Your reply should hold every entry below exactly as written and none of the pictures.

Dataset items
=== Begin Enclosure ===
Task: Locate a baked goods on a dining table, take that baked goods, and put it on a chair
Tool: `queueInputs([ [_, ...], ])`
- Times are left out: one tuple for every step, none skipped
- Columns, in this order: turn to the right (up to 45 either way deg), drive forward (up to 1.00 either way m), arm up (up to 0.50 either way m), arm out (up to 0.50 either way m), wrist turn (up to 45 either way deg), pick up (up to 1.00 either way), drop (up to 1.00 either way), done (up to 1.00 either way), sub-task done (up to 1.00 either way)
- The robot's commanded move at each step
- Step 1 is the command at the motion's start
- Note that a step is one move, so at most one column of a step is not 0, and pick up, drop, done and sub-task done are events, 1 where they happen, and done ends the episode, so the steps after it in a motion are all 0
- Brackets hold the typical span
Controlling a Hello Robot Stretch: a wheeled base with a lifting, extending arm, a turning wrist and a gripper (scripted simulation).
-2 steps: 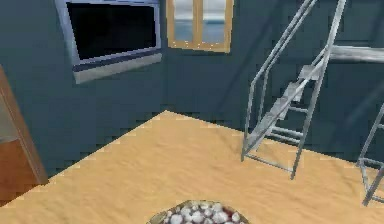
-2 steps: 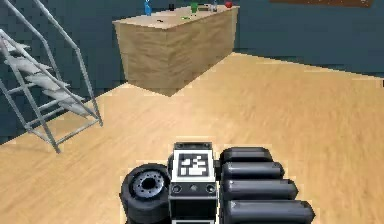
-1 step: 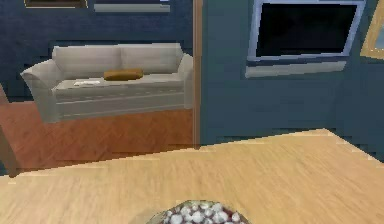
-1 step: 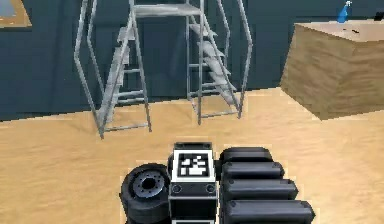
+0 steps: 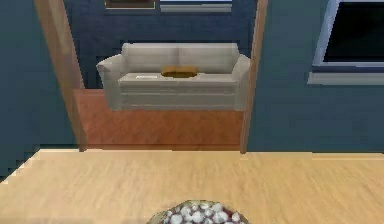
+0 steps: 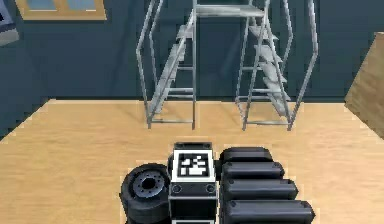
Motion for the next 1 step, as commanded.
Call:
queueInputs([
  [0.0, 0.8, 0.0, 0.0, 0.0, 0.0, 0.0, 0.0, 0.0],
])
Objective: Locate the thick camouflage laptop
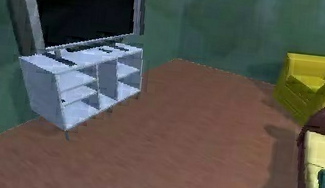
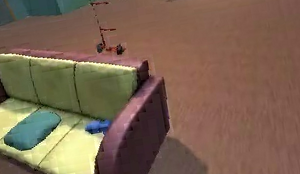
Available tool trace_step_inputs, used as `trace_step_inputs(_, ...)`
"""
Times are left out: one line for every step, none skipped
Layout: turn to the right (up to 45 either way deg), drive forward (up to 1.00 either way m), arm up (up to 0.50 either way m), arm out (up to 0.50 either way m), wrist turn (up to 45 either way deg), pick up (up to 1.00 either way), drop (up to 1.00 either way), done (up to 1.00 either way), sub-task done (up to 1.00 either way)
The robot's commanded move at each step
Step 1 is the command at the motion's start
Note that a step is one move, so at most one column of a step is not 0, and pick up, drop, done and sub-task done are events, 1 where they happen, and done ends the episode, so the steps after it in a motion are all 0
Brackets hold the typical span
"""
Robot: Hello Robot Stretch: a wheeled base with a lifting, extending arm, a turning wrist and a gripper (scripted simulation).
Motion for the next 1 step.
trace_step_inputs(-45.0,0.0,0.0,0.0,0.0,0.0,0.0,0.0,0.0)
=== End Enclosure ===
Reply:
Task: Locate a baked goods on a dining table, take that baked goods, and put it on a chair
Tool: `queueInputs([ [_, ...], ])`
- Times are left out: one tuple for every step, none skipped
- Columns, in this order: turn to the right (up to 45 either way deg), drive forward (up to 1.00 either way m), arm up (up to 0.50 either way m), arm out (up to 0.50 either way m), wrist turn (up to 45 either way deg), pick up (up to 1.00 either way), drop (up to 1.00 either way), done (up to 1.00 either way), sub-task done (up to 1.00 either way)
- The robot's commanded move at each step
- Step 1 is the command at the motion's start
- Note that a step is one move, so at most one column of a step is not 0, and pick up, drop, done and sub-task done are events, 1 where they happen, and done ends the episode, so the steps after it in a motion are all 0
- Brackets hold the typical span
Controlling a Hello Robot Stretch: a wheeled base with a lifting, extending arm, a turning wrist and a gripper (scripted simulation).
-2 steps: 
-2 steps: 
-1 step: 
-1 step: 
+0 steps: 
+0 steps: 
Motion for the next 1 step, as commanded.
Call:
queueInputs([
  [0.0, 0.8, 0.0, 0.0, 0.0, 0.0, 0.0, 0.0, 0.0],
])
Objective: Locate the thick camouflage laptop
Available tool trace_step_inputs, used as `trace_step_inputs(_, ...)`
"""
Times are left out: one line for every step, none skipped
Layout: turn to the right (up to 45 either way deg), drive forward (up to 1.00 either way m), arm up (up to 0.50 either way m), arm out (up to 0.50 either way m), wrist turn (up to 45 either way deg), pick up (up to 1.00 either way), drop (up to 1.00 either way), done (up to 1.00 either way), sub-task done (up to 1.00 either way)
The robot's commanded move at each step
Step 1 is the command at the motion's start
Note that a step is one move, so at most one column of a step is not 0, and pick up, drop, done and sub-task done are events, 1 where they happen, and done ends the episode, so the steps after it in a motion are all 0
Brackets hold the typical span
"""
Robot: Hello Robot Stretch: a wheeled base with a lifting, extending arm, a turning wrist and a gripper (scripted simulation).
Motion for the next 1 step.
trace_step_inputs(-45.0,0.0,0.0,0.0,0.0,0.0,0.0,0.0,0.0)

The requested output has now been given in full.